Au secours, je ne sais pas quoi voter au referendum ! (5)

Où notre explo-électeur croise quelques fantômes inattendus
samedi 26 mars 2005.
 

Duquesnoy ne me croit pas. Duquesnoy croit que je joue "les faux naïfs". Duquesnoy pense que je sais quoi voter, à l’heure qu’il est. Si vous saviez, Duquesnoy !

En temps ordinaire déjà, quand il s’agit de départager deux candidats à la mairie que j’ai vus tous deux au marché bavarder avec le charcutier, ou deux candidats à la présidentielle qui ont tous deux leur marionnette, je suis l’incarnation de l’Indécision.

Jusqu’à la veille du jour du scrutin, je suis dans les affres.

Le matin, je suis au supplice.

A l’entrée du bureau de vote, j’ai les jambes qui flageolent.

Dans l’isoloir, je sors mon pique-nique. Une fois, ils ont déclenché les recherches.
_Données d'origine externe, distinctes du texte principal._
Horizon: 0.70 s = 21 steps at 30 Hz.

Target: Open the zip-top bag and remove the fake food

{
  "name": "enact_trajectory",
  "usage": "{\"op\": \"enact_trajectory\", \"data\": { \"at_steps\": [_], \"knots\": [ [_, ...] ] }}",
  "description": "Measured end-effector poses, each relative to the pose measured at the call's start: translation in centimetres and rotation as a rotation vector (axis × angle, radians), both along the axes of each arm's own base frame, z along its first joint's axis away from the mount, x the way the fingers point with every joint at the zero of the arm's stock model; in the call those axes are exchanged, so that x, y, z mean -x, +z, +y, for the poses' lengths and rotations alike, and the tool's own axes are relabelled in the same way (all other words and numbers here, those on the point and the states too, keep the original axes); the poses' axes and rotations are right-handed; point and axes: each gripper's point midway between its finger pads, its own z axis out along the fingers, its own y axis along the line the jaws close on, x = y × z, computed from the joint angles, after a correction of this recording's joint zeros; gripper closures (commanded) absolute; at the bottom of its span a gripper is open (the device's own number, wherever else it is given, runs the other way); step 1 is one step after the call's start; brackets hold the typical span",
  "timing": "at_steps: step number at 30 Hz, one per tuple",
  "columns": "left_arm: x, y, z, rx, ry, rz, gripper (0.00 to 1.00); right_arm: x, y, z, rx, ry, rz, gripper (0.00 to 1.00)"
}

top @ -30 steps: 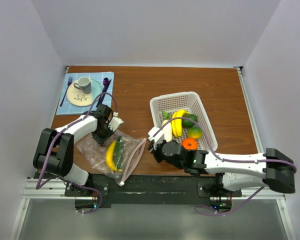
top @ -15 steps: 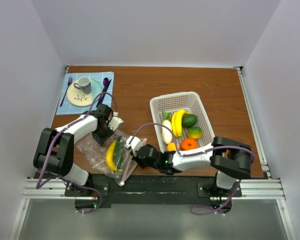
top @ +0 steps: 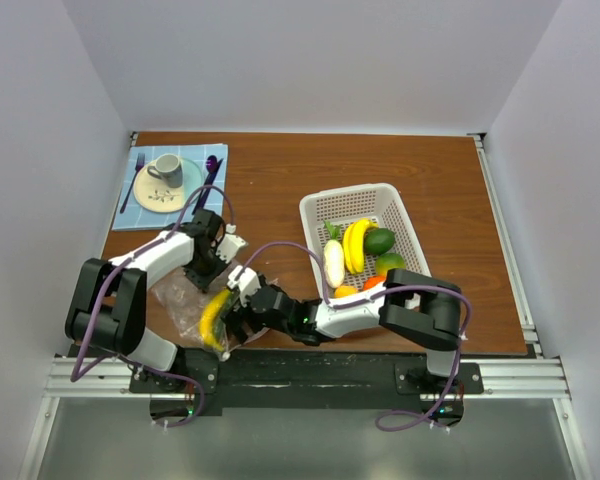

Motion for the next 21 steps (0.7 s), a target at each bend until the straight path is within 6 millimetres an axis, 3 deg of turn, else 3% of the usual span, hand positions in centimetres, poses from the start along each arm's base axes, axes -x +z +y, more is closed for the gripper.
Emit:
{"op": "enact_trajectory", "data": {
  "at_steps": [13, 21],
  "knots": [
    [0.1, 0.0, 0.1, 0.002, 0.000, -0.014, 1.00, -1.3, 2.4, 2.8, -0.068, -0.054, -0.001, 0.01],
    [0.2, 0.0, 0.1, 0.003, 0.000, -0.015, 1.00, -3.9, 0.1, 2.9, 0.057, -0.197, -0.033, 0.02]
  ]
}}
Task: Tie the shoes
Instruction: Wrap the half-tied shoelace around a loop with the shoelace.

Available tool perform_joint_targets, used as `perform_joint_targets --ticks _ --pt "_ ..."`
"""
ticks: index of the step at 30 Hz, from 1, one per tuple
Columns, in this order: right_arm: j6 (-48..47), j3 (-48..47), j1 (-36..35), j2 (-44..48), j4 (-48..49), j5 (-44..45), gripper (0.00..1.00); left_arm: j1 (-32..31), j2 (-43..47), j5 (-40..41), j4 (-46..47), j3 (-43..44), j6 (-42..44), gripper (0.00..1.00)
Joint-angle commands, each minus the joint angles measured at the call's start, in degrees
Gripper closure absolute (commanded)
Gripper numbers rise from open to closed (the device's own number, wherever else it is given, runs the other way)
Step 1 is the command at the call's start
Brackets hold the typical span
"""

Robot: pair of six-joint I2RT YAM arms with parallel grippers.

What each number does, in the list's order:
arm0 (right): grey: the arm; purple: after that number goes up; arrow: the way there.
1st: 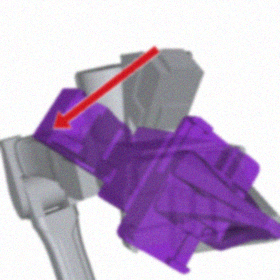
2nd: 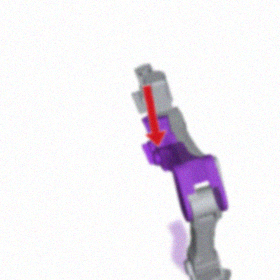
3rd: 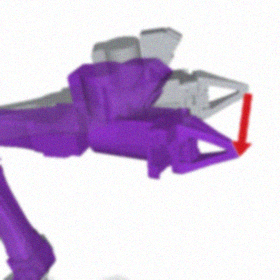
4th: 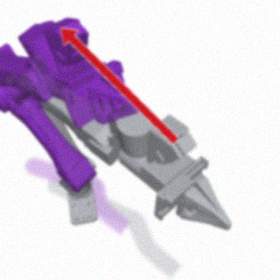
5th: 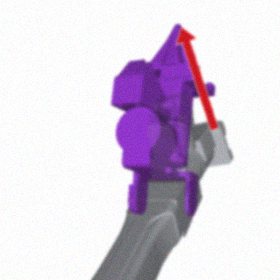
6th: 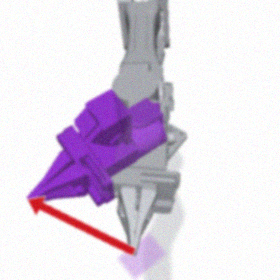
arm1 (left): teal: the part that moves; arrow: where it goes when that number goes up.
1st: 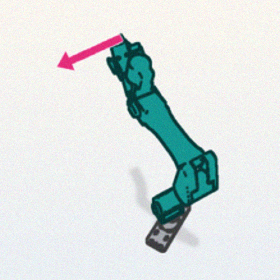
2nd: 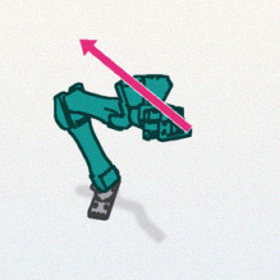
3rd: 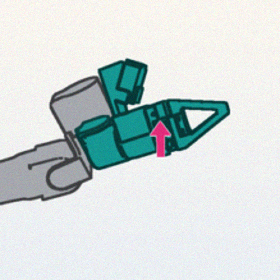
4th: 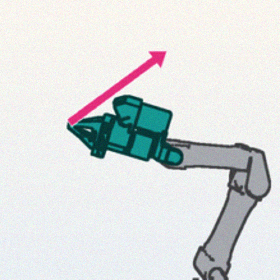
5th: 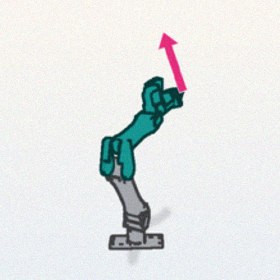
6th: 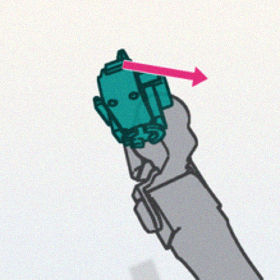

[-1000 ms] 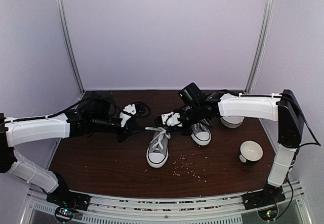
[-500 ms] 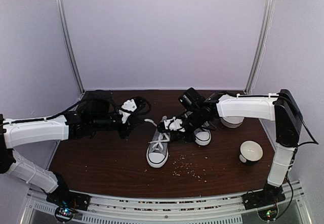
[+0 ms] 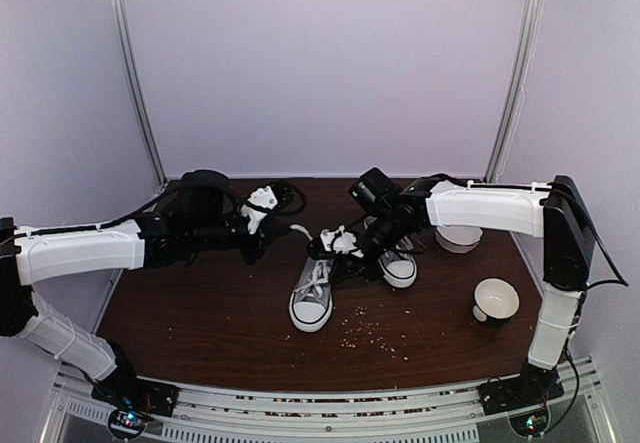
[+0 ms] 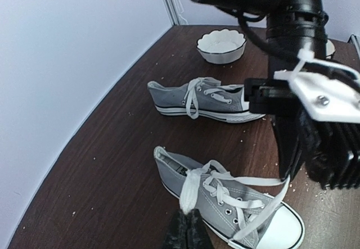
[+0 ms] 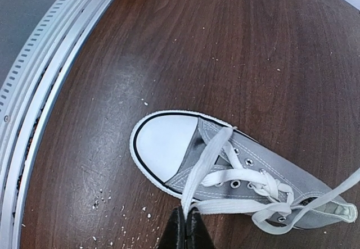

Sérieusement. Jusqu’au dernier moment, depuis que j’ai l’âge de voter, j’hésite entre le vote utile et le vote buissonnier. Vous voyez Milou dans Tintin au Tibet, Duquesnoy, quand il hésite à plusieurs reprises entre l’ange et le démon ? C’est moi. Les anges du vote utile m’attirent sur la voie de la Responsabilité, du "on ne peut pas faire autrement", du "on est embarqués dans l’histoire, maintenant". Mais les démons du vote buissonnier me sussurent : "et si on essayait de tout casser, et de tout recommencer ?" "Et s’il suffisait de vouloir, après tout ?"

Et finalement, me demanderez-vous, qu’est-ce que vous faîtes ?

Oh là, Duquesnoy ! La transparence du blogueur a ses limites. Secret de l’isoloir. Rideau fermé. Conscience inviolable.

D’autant plus que ça change à chaque fois. J’ai parfois voté utile, parfois buissonnier, mais toujours choisi au dernier moment. Je suis un fléau statistique. Une aberration sondagière.

Sauf le 21 avril 2002.

Le 21 avril 2002, c’est ma fierté. Ma médaille. Mon titre de gloire.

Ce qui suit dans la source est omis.